* _Exercise description_
The response must consist of all the records, retyped exactly.
Top of Records shown
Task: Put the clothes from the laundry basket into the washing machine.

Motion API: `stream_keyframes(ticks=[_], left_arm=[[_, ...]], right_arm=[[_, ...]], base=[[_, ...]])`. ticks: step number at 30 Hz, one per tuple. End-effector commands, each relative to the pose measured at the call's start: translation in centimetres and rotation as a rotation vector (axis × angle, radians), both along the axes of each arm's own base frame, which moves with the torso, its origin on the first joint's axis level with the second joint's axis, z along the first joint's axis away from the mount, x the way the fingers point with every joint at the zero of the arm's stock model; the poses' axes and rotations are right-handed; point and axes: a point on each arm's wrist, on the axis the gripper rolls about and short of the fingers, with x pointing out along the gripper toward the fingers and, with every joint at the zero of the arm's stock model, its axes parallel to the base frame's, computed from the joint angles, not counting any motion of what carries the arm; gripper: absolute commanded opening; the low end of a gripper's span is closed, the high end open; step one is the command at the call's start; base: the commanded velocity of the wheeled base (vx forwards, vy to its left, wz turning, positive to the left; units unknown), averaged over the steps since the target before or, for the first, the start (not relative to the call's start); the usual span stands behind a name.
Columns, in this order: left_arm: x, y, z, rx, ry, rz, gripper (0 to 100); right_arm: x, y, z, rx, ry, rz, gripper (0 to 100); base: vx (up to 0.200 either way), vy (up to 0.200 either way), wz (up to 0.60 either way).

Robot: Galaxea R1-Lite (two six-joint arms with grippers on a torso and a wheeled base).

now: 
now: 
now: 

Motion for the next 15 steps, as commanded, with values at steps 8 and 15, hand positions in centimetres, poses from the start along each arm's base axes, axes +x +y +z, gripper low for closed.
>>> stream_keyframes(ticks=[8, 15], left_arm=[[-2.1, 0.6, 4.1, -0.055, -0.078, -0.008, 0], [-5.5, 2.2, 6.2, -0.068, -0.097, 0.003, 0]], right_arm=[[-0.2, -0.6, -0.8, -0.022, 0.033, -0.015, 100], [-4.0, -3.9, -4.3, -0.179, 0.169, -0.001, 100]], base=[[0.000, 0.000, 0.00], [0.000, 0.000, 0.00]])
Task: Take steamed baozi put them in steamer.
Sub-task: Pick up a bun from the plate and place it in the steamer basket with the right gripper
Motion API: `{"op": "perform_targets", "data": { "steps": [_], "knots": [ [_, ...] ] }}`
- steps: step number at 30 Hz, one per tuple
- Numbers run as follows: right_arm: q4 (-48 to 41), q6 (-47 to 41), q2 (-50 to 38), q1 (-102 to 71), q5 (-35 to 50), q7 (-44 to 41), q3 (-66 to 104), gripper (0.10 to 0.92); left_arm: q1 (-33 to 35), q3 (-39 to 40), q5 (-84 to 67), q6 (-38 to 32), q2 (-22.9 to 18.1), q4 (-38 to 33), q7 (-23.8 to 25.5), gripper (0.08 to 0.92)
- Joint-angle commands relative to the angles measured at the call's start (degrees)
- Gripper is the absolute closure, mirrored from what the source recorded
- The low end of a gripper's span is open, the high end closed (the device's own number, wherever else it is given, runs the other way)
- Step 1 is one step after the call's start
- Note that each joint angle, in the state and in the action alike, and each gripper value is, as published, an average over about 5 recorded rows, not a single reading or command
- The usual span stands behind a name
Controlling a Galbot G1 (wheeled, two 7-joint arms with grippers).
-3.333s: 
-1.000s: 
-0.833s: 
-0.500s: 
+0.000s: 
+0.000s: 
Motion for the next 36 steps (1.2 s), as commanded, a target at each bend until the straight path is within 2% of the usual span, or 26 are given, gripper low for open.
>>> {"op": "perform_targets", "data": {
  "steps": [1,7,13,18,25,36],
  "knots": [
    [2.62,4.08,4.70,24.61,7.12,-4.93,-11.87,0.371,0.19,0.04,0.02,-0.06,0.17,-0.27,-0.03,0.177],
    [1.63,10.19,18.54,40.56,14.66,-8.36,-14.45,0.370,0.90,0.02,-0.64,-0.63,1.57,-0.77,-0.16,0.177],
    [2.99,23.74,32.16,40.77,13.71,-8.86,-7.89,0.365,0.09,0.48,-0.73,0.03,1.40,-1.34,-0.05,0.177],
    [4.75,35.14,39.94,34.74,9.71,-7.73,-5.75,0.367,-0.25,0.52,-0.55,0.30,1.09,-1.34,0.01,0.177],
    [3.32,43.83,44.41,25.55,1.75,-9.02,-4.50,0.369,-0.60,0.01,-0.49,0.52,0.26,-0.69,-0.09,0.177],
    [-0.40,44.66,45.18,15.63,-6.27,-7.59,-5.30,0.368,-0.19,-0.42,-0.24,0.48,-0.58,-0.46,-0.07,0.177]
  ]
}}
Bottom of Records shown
* _Solution for this task_
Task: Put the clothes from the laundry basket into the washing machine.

Motion API: `stream_keyframes(ticks=[_], left_arm=[[_, ...]], right_arm=[[_, ...]], base=[[_, ...]])`. ticks: step number at 30 Hz, one per tuple. End-effector commands, each relative to the pose measured at the call's start: translation in centimetres and rotation as a rotation vector (axis × angle, radians), both along the axes of each arm's own base frame, which moves with the torso, its origin on the first joint's axis level with the second joint's axis, z along the first joint's axis away from the mount, x the way the fingers point with every joint at the zero of the arm's stock model; the poses' axes and rotations are right-handed; point and axes: a point on each arm's wrist, on the axis the gripper rolls about and short of the fingers, with x pointing out along the gripper toward the fingers and, with every joint at the zero of the arm's stock model, its axes parallel to the base frame's, computed from the joint angles, not counting any motion of what carries the arm; gripper: absolute commanded opening; the low end of a gripper's span is closed, the high end open; step one is the command at the call's start; base: the commanded velocity of the wheeled base (vx forwards, vy to its left, wz turning, positive to the left; units unknown), averaged over the steps since the target before or, for the first, the start (not relative to the call's start); the usual span stands behind a name.
Columns, in this order: left_arm: x, y, z, rx, ry, rz, gripper (0 to 100); right_arm: x, y, z, rx, ry, rz, gripper (0 to 100); base: vx (up to 0.200 either way), vy (up to 0.200 either way), wz (up to 0.60 either way).

Robot: Galaxea R1-Lite (two six-joint arms with grippers on a torso and a wheeled base).

now: 
now: 
now: 

Motion for the next 15 steps, as commanded, with values at steps 8 and 15, hand positions in centimetres, poses from the start along each arm's base axes, axes +x +y +z, gripper low for closed.
>>> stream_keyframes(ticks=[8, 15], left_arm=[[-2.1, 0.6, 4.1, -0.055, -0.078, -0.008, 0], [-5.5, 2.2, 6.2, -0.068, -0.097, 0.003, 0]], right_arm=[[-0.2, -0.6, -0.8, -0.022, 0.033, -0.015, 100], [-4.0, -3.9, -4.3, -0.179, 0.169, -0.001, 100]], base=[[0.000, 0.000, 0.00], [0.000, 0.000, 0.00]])
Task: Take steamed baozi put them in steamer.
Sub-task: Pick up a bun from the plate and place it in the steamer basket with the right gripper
Motion API: `{"op": "perform_targets", "data": { "steps": [_], "knots": [ [_, ...] ] }}`
- steps: step number at 30 Hz, one per tuple
- Numbers run as follows: right_arm: q4 (-48 to 41), q6 (-47 to 41), q2 (-50 to 38), q1 (-102 to 71), q5 (-35 to 50), q7 (-44 to 41), q3 (-66 to 104), gripper (0.10 to 0.92); left_arm: q1 (-33 to 35), q3 (-39 to 40), q5 (-84 to 67), q6 (-38 to 32), q2 (-22.9 to 18.1), q4 (-38 to 33), q7 (-23.8 to 25.5), gripper (0.08 to 0.92)
- Joint-angle commands relative to the angles measured at the call's start (degrees)
- Gripper is the absolute closure, mirrored from what the source recorded
- The low end of a gripper's span is open, the high end closed (the device's own number, wherever else it is given, runs the other way)
- Step 1 is one step after the call's start
- Note that each joint angle, in the state and in the action alike, and each gripper value is, as published, an average over about 5 recorded rows, not a single reading or command
- The usual span stands behind a name
Controlling a Galbot G1 (wheeled, two 7-joint arms with grippers).
-3.333s: 
-1.000s: 
-0.833s: 
-0.500s: 
+0.000s: 
+0.000s: 
Motion for the next 36 steps (1.2 s), as commanded, a target at each bend until the straight path is within 2% of the usual span, or 26 are given, gripper low for open.
>>> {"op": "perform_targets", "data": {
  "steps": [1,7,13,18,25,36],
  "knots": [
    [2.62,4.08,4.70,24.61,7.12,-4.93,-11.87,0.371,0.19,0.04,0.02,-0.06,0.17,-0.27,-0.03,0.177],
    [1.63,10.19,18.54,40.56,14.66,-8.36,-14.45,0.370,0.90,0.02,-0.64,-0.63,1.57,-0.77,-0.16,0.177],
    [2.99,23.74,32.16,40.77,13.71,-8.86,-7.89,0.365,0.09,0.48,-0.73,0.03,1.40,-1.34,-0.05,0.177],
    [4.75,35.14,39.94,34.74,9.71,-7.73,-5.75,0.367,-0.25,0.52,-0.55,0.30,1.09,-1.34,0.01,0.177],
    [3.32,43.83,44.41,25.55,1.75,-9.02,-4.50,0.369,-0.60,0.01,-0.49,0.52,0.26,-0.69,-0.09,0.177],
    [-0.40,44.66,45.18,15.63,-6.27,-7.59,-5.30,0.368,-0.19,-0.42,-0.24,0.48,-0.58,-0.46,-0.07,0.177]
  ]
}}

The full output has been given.